A leading fashion house’s corporate foundation wanted to set up a programme to help young people from disadvantaged backgrounds get jobs in creative industries.
We advised on charity-law and tax issues, and contracts with third parties who would help them achieve their aim.
The rules on fundraising by corporates are tricky. Not considering the issues carefully could mean charities end up paying tax unnecessarily.Jonathan Kropman, Head of Private Client – BLP
A large charitable faith school was under investigation by the Charity Commission and Ofsted. The issue was potential conflicts-of-interest around how the charity ran the school, and managed the property the school used.
We advised on the investigation, then helped put in place new arm’s-length contracts and conflicts policies to manage future conflicts.
The Charity Commission has been given more powers and has sharper teeth. It is taking investigatory work more seriously.Jonathan Kropman, Head of Private Client – BLP
Resolving Charity Commission investigations requires advice that goes far beyond charity law.Martin Paisner, Partner BLP – Private Client
We advised the trustees of a charity that manages the largest single-site care home in the UK on their merger with another charity.
This was a complex project with significant regulatory issues: we completed it inside nine months. We advised on extensive due diligence and complex structuring that included the creation of a Community Benefit Society and a company limited by guarantee. The newly merged charity was more efficient and more effective.
Our client, the trustees of a prominent Jewish community centre, planned to merge with another well-respected Jewish cultural organisation.
We put together a team of specialist lawyers who dealt with every aspect of the merger from charity law and company law, to real estate and intellectual property issues. The merger has enabled the combined charity to have a far greater impact.

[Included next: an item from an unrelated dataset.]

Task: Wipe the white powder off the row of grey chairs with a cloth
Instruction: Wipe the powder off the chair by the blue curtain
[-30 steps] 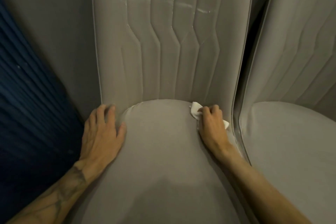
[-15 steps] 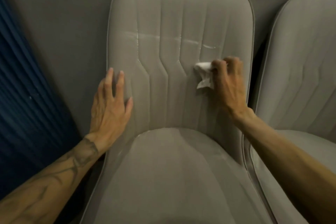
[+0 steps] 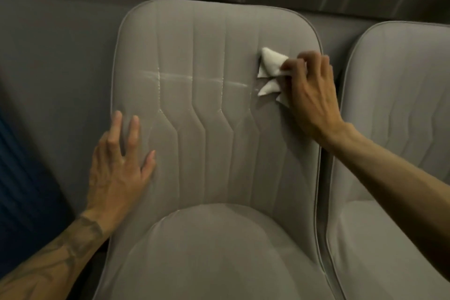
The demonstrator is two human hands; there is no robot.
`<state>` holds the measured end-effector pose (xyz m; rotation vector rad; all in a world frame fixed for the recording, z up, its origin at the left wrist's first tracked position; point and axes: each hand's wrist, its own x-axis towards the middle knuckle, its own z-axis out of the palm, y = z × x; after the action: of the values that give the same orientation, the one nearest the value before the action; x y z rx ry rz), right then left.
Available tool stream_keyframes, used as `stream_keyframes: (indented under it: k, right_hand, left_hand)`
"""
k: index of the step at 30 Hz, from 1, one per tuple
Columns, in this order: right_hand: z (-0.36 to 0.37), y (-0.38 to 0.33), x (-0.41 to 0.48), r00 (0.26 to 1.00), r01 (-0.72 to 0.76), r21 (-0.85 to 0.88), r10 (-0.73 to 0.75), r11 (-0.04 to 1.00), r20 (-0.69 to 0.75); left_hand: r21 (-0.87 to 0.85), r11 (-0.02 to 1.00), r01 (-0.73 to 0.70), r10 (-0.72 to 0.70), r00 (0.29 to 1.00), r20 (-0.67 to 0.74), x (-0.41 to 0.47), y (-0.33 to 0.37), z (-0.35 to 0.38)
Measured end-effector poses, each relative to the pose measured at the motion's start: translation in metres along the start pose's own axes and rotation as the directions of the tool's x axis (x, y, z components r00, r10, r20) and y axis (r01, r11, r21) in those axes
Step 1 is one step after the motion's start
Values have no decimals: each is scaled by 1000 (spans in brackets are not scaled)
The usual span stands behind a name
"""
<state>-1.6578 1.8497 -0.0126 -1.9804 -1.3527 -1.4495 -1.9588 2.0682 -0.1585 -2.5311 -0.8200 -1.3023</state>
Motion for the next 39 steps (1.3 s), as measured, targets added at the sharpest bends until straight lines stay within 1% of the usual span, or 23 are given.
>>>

Mergers and collaborative working are extremely important to charities; they can help increase synergies, reduce costs and assist with fundraising.Jonathan Kropman, Head of Private Client – BLP
In the current economic climate, charities are increasingly merging to deliver their charitable purposes more effectively; but many are unaware of the complexities inherent in the merger process.Neasa Coen, Associate Director BLP – Private Client
Our client, a major UK grant maker sought our advice on several significant long-term project-funding grants. These included grants to London galleries to refurbish or upgrade some of their buildings, and grants to medical and charitable projects in Israel.
Each grant-making agreement made sure that the donated funds were protected for the purpose, and that whoever received the grant used the funds for the intended purpose.

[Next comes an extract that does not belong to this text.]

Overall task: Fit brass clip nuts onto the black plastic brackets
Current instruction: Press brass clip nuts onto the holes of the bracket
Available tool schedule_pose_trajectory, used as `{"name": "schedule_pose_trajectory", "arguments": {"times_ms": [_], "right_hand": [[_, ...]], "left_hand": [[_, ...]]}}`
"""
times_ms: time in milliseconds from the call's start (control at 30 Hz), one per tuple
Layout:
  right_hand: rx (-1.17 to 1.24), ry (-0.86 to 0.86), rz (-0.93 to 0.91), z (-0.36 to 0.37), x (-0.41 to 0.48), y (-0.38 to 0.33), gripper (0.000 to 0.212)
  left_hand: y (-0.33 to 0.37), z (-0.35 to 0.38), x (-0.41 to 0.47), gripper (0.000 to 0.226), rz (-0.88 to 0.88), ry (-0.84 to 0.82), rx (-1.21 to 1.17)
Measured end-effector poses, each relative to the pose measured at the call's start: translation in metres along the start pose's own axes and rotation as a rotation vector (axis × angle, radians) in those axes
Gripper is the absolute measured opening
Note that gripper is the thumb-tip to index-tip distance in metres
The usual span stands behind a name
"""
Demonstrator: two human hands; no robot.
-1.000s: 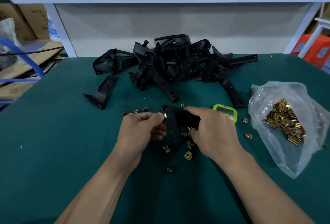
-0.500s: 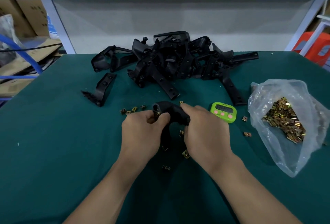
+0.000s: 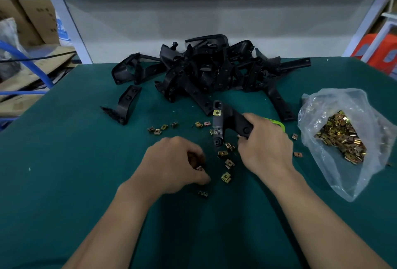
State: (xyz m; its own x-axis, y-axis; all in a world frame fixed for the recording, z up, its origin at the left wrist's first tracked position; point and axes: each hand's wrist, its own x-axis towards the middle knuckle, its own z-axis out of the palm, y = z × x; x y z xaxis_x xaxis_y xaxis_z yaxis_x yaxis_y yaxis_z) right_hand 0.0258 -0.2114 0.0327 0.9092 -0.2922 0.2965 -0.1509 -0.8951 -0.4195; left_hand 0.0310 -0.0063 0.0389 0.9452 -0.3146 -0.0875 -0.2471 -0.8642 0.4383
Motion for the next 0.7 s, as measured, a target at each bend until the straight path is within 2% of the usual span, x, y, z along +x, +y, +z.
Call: {"name": "schedule_pose_trajectory", "arguments": {"times_ms": [200, 333, 400, 467, 533, 633, 700], "right_hand": [[0.053, -0.042, -0.007, 0.004, -0.003, -0.001, 0.027], [0.093, -0.037, 0.022, 0.005, -0.002, 0.0, 0.029], [0.105, -0.036, 0.02, 0.005, -0.002, 0.0, 0.03], [0.108, -0.038, 0.015, 0.006, -0.002, 0.0, 0.031], [0.117, -0.042, 0.02, 0.006, -0.002, 0.0, 0.032], [0.136, -0.036, 0.036, 0.006, 0.0, 0.001, 0.032], [0.133, -0.018, 0.049, 0.007, 0.0, 0.001, 0.031]], "left_hand": [[0.0, 0.004, 0.002, 0.006, 0.059, 0.116, -0.012], [0.004, 0.015, 0.005, 0.024, -0.098, 0.273, -0.578], [0.009, 0.019, 0.009, 0.024, -0.178, 0.291, -0.846], [0.011, 0.02, 0.01, 0.02, -0.194, 0.277, -0.981], [0.008, 0.021, 0.011, 0.021, -0.167, 0.29, -0.884], [0.003, 0.019, 0.008, 0.034, -0.103, 0.374, -0.533], [0.005, 0.021, 0.005, 0.033, -0.074, 0.421, -0.272]]}}
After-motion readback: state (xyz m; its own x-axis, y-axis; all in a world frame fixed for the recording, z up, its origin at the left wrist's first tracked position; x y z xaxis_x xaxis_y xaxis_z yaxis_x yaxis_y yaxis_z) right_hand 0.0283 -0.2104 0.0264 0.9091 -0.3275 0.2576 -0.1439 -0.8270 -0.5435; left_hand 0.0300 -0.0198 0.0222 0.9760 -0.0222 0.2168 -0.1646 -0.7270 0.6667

We helped our client, a US charity, receive a large legacy that was stuck in a benefactor’s estate. The benefactor’s Will stipulated that the charity should use the legacy for a purpose that was no longer its key aim. The executor of the estate would not release the legacy
We applied to the court for permission to alter the charity’s purposes so that it could receive the legacy. The court agreed and the executor released the funds
When UK charities make overseas grants, they have to be sure the funds are applied for qualifying charitable purposes. A grant agreement may help, along with trusted representatives on the ground to monitor implementation.Martin Paisner, Partner BLP – Private Client
A grant-making charity funding a large project needs to craft the documents carefully both to make sure the project furthers the required charitable purpose, and to protect the grant-making charity’s name and reputation.Neasa Coen, Associate Director BLP – Private Client
Our client was a charity that runs a community center and arts venue in north London.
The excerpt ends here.